And then, later, she had been on hand to quietly dispense cold washcloths for clammy brows and buckets for the girls who had chugged the most contraband wine.

Now it was a clear, bright morning, and she could have them sleep, but Beatrice believed in the power of consequences.

So she rousted the lot of them from their slumber, ignoring all the whining with the ease of her years of practice. She dispensed tablets for headaches, insisted each of the girls drink at least twenty ounces of water, and then made the most sullen group of teenagers in Europe keep her company as she stretched her own legs on an extra-long loop through the vineyards.

Twice.

When they came back to the house, drooping and moaning, she had the kitchens deliver up a proper meal to sop up the excesses of their behavior the night before. She shepherded the girls into showers, and supervised their unnecessary makeup and hair routines, all of which went on for ages. It was past midday when she handed off Mattea’s friends, who had only been permitted access for one night, to the waiting SUV that would whisk them off to the airfield.
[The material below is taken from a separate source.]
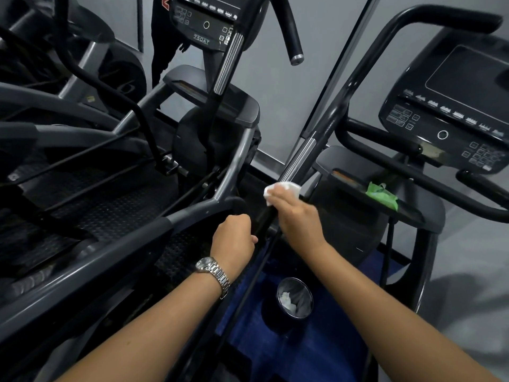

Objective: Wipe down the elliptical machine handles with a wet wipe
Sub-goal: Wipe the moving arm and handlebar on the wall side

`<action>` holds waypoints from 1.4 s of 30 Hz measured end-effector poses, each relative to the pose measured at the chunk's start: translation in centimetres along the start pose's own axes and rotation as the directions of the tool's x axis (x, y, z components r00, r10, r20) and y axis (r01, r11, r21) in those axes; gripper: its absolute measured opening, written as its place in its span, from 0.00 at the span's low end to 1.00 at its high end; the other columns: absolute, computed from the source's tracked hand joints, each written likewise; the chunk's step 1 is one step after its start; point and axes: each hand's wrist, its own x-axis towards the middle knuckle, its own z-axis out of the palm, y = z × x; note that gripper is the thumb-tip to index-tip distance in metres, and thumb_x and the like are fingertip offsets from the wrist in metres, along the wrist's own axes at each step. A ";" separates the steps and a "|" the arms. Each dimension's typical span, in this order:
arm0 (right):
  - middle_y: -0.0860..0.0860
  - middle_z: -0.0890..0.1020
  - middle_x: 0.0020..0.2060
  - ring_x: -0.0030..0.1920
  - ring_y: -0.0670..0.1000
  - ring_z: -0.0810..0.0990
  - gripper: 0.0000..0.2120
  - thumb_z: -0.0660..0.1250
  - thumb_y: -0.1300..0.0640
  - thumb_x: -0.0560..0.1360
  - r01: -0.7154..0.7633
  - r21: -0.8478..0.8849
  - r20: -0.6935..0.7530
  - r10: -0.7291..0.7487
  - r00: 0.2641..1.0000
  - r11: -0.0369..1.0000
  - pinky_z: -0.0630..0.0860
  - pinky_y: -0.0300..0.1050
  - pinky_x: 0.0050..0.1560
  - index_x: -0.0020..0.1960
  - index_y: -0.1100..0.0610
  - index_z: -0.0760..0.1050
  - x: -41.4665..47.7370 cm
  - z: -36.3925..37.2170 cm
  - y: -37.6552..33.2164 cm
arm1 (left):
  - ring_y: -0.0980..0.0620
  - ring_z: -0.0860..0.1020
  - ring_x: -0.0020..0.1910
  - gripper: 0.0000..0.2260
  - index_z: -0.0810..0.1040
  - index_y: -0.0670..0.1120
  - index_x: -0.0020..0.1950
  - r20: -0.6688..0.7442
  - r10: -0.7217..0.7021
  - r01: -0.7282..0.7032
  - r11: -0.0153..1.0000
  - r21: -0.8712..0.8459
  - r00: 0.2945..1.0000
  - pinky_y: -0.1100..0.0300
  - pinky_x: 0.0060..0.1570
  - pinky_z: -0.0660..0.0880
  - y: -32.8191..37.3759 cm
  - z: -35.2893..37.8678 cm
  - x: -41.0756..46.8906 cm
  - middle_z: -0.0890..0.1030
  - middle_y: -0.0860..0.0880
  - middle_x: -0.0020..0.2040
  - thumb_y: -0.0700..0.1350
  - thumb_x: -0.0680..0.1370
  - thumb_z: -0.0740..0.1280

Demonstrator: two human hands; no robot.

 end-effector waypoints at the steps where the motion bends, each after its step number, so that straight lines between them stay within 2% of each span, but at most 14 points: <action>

Beatrice allowed herself not one single moment to concern herself with the night Cesare might have had as an engaged man.

Not one.

When she returned to Mattea’s rooms, she found the girl curled up in a ball on her favorite couch in the media room, looking as if she didn’t know if she wanted to go to sleep...or maybe cry her eyes out. She was everything that was limp and wan, and Beatrice ignored her entirely.

She bustled around the room instead, tidying everything she could. She threw open curtains throughout the suite, opening the windows and the balcony doors to encourage airflow and light, knowing that sooner or later both would revive Mattea.

And she found herself grateful that she was working today. That she had things to keep her busy. She didn’t have time to sit around and think too much about the fact that Cesare had finally, actually, gotten himself engaged.

Engaged. To be married.

It was no longer a theoretical possibility. It was no longer something she needed to look up on her mobile every morning. She hadn’t bothered today, because she already knew the answer. She’d been there to see it with her own eyes.

She couldn’t decide how, exactly, she felt about the fact that it was clear—to her, anyway—that he hadn’t wanted it to happen like that. It had been Marielle who’d seized that moment and made her announcement.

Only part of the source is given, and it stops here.